# WORK ITEM:
Locate the word "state" in the entries below, then gather every line that holds it.

# INPUT DATA:
____

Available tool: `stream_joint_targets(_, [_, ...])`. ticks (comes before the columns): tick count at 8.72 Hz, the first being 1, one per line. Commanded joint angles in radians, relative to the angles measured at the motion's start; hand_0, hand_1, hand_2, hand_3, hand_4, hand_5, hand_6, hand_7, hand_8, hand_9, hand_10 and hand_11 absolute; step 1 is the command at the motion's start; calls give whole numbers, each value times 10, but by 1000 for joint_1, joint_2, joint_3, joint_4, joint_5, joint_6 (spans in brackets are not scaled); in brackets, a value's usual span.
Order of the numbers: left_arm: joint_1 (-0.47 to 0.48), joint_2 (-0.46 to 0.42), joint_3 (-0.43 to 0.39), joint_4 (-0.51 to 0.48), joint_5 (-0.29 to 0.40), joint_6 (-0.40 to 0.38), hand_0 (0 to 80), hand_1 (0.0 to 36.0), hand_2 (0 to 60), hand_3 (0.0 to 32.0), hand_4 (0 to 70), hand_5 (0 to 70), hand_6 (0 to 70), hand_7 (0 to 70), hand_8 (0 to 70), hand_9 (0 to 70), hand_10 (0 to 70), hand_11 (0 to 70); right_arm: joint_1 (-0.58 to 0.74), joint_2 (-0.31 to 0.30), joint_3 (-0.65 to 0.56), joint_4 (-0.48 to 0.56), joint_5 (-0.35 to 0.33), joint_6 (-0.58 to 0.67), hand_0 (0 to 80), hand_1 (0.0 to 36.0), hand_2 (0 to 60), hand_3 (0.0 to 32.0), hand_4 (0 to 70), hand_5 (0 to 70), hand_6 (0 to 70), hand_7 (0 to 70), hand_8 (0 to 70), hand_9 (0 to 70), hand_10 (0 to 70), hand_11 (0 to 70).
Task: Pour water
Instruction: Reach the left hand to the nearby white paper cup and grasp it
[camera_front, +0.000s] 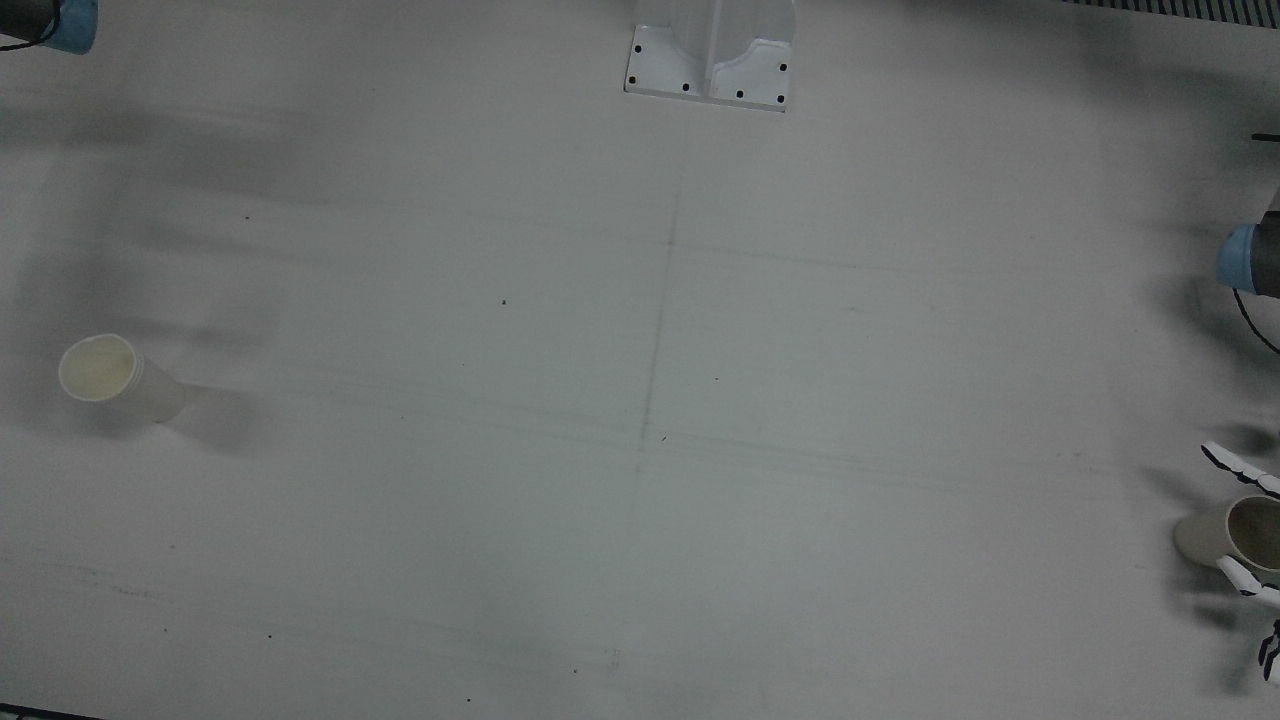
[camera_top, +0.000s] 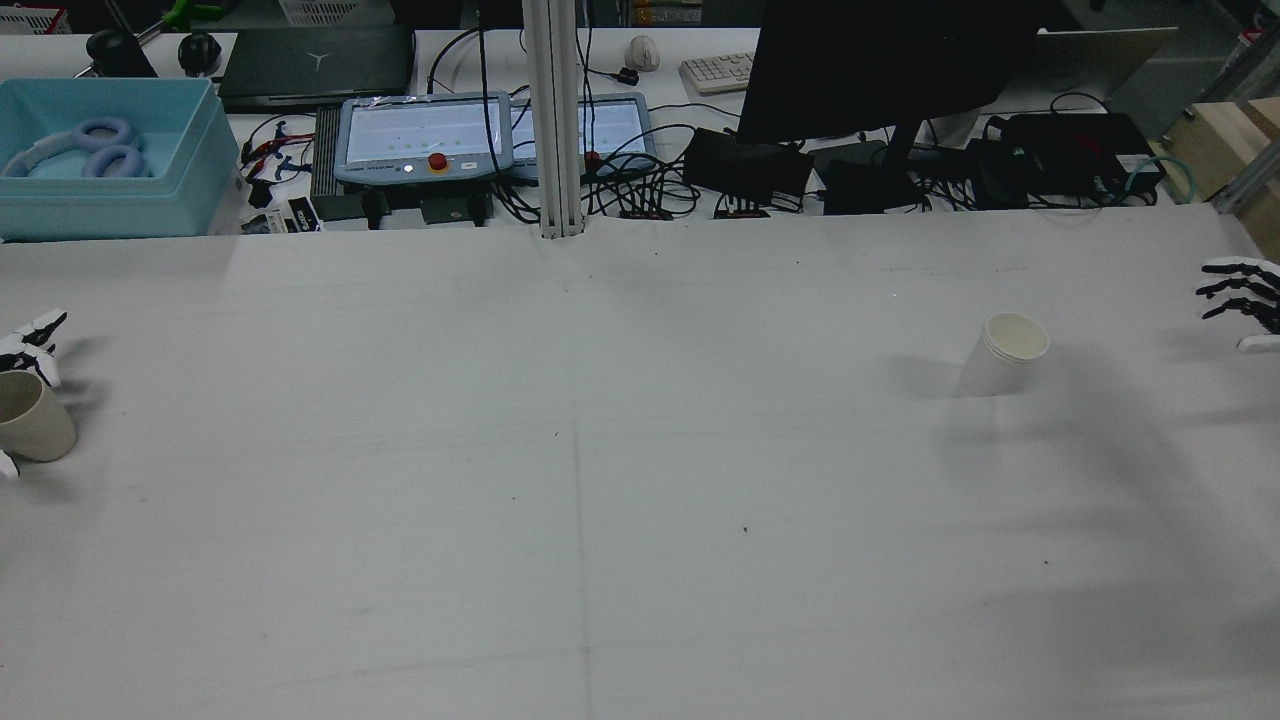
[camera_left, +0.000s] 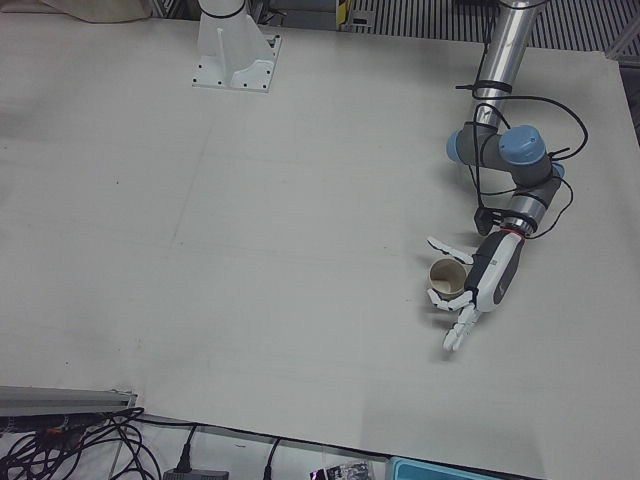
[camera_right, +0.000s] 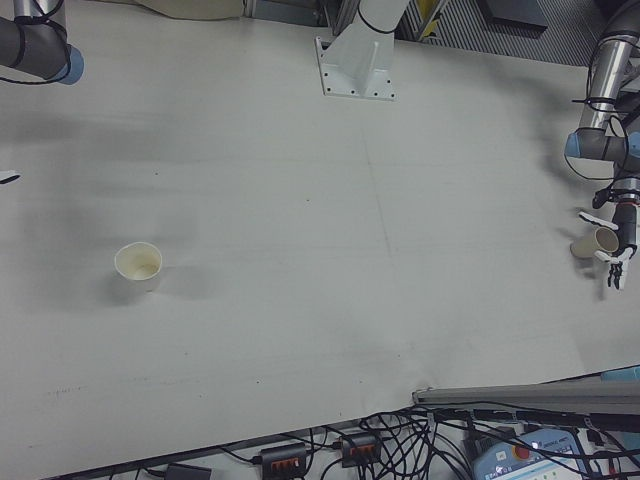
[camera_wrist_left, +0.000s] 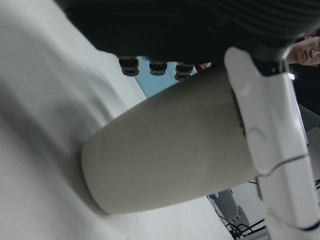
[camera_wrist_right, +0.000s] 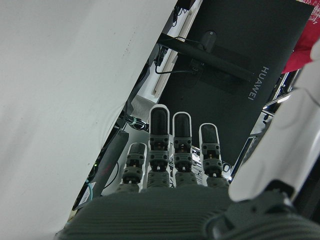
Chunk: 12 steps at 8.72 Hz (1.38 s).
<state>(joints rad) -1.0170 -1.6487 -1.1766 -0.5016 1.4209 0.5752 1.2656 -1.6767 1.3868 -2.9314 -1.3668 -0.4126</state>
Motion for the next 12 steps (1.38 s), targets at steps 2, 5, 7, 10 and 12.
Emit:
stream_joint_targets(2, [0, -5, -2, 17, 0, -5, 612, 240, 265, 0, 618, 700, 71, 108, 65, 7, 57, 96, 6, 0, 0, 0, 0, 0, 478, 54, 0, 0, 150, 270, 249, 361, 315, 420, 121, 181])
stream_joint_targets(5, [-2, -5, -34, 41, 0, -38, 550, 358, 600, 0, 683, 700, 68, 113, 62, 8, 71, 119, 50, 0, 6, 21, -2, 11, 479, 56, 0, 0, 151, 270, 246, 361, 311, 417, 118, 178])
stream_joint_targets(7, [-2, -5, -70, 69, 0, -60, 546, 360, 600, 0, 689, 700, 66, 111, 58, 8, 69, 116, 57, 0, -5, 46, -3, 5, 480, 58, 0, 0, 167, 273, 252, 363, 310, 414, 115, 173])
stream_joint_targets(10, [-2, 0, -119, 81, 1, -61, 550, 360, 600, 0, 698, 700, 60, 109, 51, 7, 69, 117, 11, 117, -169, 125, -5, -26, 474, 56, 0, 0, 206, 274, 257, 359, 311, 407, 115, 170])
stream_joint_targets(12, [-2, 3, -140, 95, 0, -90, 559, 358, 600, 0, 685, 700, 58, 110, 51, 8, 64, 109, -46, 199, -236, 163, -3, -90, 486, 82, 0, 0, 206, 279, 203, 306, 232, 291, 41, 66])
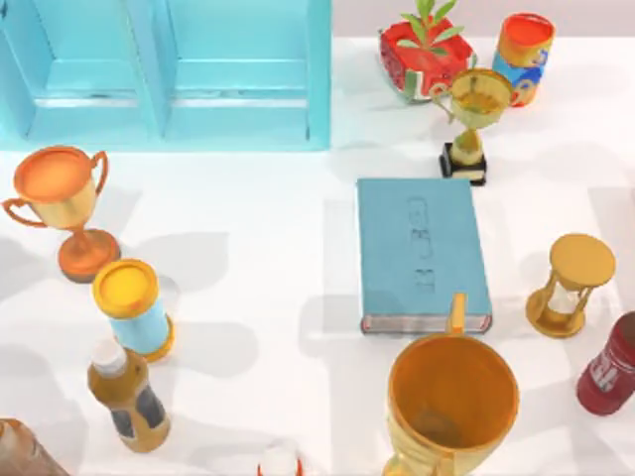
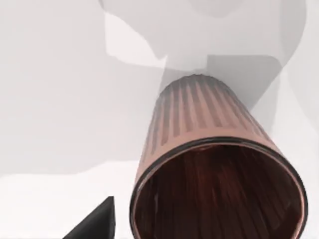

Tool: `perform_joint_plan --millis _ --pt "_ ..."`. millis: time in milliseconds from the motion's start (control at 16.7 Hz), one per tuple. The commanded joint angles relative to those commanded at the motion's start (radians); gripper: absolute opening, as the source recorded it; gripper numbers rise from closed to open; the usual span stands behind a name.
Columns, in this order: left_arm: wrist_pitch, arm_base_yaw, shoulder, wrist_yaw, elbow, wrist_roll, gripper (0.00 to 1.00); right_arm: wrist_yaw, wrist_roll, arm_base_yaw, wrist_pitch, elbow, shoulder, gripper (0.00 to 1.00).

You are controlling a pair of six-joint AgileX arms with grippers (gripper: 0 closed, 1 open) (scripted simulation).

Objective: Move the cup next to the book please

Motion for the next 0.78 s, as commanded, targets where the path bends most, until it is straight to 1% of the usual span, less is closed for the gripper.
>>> perform_joint_plan --millis 180,480,780 --pt "0.091 0.003 0.025 0.000 -0.075 0.004 1.00 0.000 0.000 0.000 0.000 0.000 0.000 1.00" --pt "0.101 0.004 0.028 0.000 -0.084 0.005 1.00 0.000 0.000 0.000 0.000 0.000 0.000 1.00" --pt "0.101 0.004 0.028 0.000 -0.084 0.005 0.62 0.000 0.000 0.000 0.000 0.000 0.000 1.00"
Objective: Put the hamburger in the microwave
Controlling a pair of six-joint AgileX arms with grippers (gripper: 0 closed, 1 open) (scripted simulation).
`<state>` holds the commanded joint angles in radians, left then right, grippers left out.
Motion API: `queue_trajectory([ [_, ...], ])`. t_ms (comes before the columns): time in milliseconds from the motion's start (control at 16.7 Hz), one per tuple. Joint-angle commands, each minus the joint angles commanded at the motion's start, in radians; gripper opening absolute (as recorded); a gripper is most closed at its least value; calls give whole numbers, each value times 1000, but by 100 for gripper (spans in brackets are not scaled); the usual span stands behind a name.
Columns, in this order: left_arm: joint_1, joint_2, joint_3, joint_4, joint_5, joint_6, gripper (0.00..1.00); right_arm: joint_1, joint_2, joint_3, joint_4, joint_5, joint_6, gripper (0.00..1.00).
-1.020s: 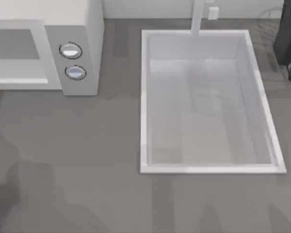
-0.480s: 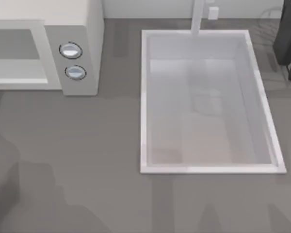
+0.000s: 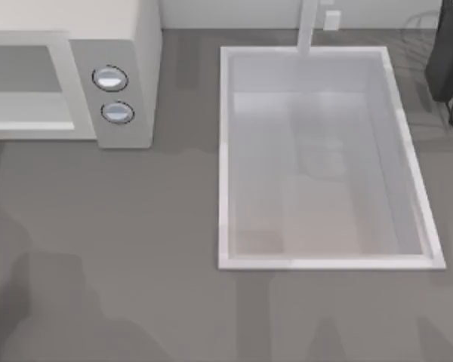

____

# ANSWER FOR THIS EXERCISE:
<state>(joints rad) -1.0170 -1.6487 -1.1766 -0.5016 1.4209 0.5752 1.2656 -1.6767 1.3868 -2.9314 -1.3668 -0.4126</state>
`<state>` holds the commanded joint angles in radians, left then right, grippers left out.

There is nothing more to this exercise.